Despite being confronted with travel delays and more than a few technological challenges, Sallie Krawcheck delivered the opening address via phone at the Asset Manager Showcase in Boston, Mass., earlier this week.

The event, sponsored by Financial Advisor and Private Wealth magazines, is one of a regional series designed to create efficient one-on-one dialogue between advisory professionals and portfolio managers.
Krawcheck, known for her Wall Street acumen and high-profile stints at Merrill Lynch and Smith Barney, is the new owner of Ellevate Network (formerly 85 Broads) and the newly created Ellevate Asset Management. Her goal with both organizations is to promote diversity of thinking and approach across the spectrum of networking, career-pathing, business management and decision-making.
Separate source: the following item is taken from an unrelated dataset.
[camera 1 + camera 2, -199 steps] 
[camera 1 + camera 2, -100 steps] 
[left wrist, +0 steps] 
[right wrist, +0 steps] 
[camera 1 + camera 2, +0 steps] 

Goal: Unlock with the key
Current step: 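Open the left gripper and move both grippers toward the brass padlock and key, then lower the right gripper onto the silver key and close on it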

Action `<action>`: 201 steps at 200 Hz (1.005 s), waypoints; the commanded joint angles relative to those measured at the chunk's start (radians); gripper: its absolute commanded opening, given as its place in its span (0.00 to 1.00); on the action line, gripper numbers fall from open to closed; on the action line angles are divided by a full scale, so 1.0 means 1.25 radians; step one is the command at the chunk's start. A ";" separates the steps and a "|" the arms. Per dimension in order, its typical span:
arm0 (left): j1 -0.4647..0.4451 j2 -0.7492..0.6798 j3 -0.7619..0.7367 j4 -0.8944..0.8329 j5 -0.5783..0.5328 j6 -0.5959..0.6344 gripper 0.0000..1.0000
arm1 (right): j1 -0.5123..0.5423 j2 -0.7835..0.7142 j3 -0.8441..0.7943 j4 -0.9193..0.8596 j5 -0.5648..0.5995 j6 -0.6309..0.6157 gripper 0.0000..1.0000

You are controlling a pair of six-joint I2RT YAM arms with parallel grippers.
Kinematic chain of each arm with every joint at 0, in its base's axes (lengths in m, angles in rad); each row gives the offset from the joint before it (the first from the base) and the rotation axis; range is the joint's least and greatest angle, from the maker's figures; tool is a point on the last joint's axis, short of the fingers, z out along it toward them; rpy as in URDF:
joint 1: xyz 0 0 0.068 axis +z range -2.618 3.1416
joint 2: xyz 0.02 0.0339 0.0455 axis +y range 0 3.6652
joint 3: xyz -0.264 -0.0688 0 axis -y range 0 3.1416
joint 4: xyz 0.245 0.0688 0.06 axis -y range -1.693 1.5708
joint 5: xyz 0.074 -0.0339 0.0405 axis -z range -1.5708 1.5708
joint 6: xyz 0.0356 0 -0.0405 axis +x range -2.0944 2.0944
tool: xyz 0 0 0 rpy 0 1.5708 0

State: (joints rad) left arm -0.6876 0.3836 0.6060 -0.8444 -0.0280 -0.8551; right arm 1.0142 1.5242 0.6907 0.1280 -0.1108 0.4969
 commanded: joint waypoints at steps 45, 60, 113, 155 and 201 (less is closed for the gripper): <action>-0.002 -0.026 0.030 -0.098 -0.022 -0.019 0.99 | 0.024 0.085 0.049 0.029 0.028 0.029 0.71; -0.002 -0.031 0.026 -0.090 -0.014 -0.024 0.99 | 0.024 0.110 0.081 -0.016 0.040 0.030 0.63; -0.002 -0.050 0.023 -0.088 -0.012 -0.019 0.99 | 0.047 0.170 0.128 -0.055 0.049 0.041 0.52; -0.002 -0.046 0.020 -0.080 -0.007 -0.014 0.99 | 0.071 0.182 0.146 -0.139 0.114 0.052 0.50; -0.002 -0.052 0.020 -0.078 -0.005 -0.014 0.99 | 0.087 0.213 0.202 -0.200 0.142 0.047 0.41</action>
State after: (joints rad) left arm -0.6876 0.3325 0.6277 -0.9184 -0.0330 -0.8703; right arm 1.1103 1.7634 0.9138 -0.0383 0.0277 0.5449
She’s not the first to recognize that financial services is a largely homogenous environment that can be fraught with a problem she refers to as “group think.” She is, however, one of the few who has taken steps to identify potential solutions to the problem and alternatives to the traditional methods that are ingrained in many large organizations.
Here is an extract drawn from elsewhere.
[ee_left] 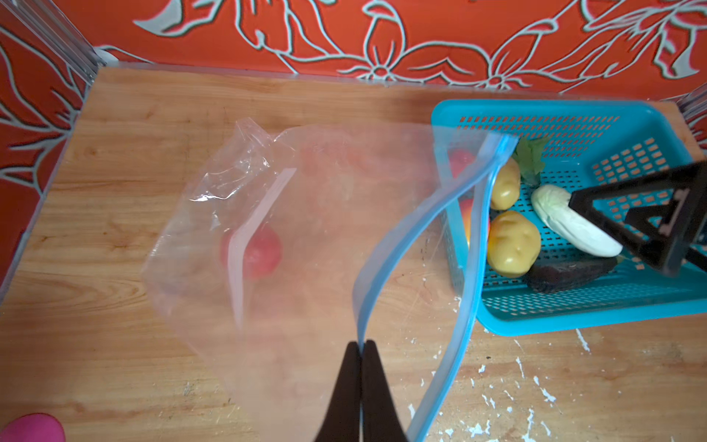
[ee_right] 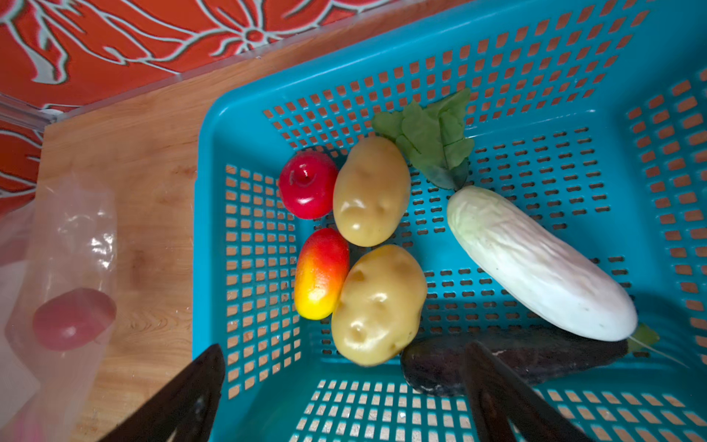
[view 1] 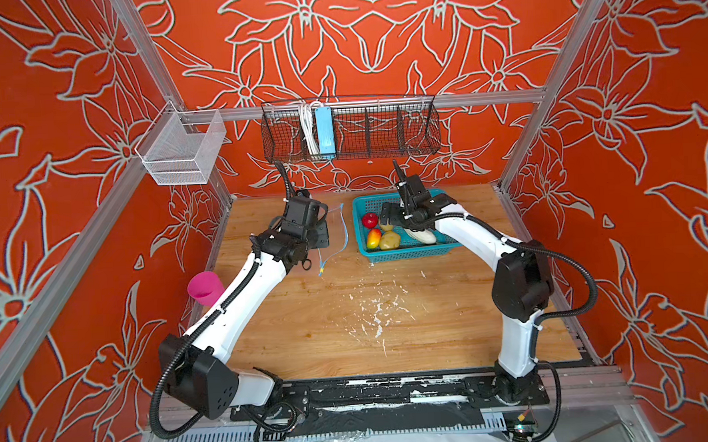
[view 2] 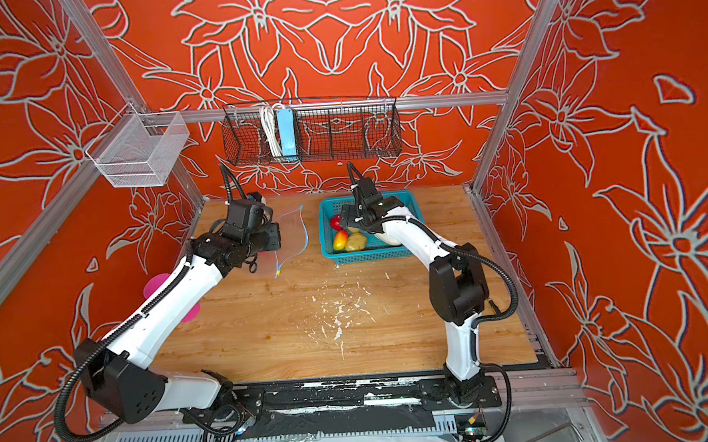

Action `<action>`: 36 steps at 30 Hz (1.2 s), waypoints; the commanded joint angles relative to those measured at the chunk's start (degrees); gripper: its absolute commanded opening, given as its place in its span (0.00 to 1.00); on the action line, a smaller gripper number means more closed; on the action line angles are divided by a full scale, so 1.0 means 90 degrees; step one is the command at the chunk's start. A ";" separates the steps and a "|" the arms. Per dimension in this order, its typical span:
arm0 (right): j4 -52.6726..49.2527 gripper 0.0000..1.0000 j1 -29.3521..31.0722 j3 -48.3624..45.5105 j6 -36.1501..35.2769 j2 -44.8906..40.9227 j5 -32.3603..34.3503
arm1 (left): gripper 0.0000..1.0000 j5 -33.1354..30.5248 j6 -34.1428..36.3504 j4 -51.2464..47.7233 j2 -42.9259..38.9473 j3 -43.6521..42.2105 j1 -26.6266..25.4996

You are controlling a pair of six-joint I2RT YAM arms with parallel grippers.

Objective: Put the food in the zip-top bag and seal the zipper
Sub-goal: 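Lower the right gripper into the basket and grasp the yellow potato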

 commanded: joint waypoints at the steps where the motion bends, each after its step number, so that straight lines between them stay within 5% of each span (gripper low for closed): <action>1: -0.0225 0.98 -0.0072 0.0208 0.0345 0.0261 -0.0147 | 0.00 0.0125 -0.0103 0.0230 -0.0202 -0.0100 -0.0005; 36: 0.0124 0.92 -0.0472 0.1059 0.0962 0.1678 -0.0578 | 0.00 0.0799 -0.0315 0.0484 -0.0235 -0.0354 -0.0004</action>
Dating back to her days as a research analyst at Sanford Bernstein, Krawcheck learned to evaluate companies on key fundamentals that included the strength of their management teams. In trying to understand why some teams outperform and others are less functional, she saw evidence that “diverse teams are associated with higher performance” and that “diverse teams outperform smarter, more capable teams.”
Ellevate Asset Management, in partnership with specialty investment firm PAX World Management, has launched the PAX Ellevate Global Women’s Index Fund to invest in companies with a higher concentration of women on their governance boards and in senior management positions. One of the notable patterns they’ve identified is that companies meeting their selection criteria have a higher ROE and a lower beta than the MSCI index, indicating that a more diverse composition of leaders can have a very attractive effective on the risk-reward dynamic.
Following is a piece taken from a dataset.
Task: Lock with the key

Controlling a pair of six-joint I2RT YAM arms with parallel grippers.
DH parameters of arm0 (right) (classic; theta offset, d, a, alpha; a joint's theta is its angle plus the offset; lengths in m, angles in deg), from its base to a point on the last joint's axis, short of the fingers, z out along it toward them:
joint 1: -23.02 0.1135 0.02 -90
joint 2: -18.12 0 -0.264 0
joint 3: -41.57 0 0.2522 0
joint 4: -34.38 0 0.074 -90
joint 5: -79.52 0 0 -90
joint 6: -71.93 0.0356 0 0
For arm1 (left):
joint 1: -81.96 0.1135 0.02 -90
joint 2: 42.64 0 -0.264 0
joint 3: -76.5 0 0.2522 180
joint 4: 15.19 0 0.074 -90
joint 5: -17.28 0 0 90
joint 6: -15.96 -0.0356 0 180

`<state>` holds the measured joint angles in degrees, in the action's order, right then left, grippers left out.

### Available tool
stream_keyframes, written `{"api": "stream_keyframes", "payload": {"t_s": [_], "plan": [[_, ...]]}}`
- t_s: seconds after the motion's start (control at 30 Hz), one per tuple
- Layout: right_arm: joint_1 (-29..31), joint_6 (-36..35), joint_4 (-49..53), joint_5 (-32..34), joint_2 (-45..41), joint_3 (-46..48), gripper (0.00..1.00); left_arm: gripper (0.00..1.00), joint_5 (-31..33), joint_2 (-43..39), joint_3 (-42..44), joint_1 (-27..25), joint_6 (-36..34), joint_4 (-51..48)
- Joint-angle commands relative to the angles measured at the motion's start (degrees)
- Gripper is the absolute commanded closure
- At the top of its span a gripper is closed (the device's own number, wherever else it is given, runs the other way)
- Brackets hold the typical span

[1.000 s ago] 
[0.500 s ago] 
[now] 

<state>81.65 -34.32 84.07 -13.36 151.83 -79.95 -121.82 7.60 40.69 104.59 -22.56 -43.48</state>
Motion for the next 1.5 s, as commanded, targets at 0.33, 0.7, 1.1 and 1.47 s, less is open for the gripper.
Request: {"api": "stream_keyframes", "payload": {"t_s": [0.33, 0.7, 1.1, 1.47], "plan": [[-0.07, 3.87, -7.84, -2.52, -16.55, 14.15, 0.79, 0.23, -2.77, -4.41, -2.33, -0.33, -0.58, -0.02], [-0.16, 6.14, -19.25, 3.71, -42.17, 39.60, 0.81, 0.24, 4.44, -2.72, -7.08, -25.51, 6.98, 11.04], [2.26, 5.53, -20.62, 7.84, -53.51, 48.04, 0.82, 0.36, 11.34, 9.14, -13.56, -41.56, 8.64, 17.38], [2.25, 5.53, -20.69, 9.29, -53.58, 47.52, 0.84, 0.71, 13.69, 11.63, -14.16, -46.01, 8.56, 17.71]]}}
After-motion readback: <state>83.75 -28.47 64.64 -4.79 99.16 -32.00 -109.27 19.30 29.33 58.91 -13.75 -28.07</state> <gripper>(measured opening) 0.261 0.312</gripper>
More broadly, Krawcheck is committed to promoting gender diversity and the advancement of women, which she aims to do with the help of the burgeoning Ellevate Network. The professional networking organization now has tens of thousands of members in more than 40 major cities around the globe. Membership growth has been explosive since the network was rebranded and relaunched earlier this year, a strong signal that professional women are eager to meet and engage with a broad cross-section of other professional women in ways that can encourage learning, growth and collaboration.
Krawcheck’s own experiences showed her that even “loose connections can result in opportunity,” sharing a six-degrees-of-separation story that linked a chance encounter early in her career with former SEC chairman Arthur Levitt to landing one of her first major executive roles. As she persuasively concluded, “who you know is what you know.”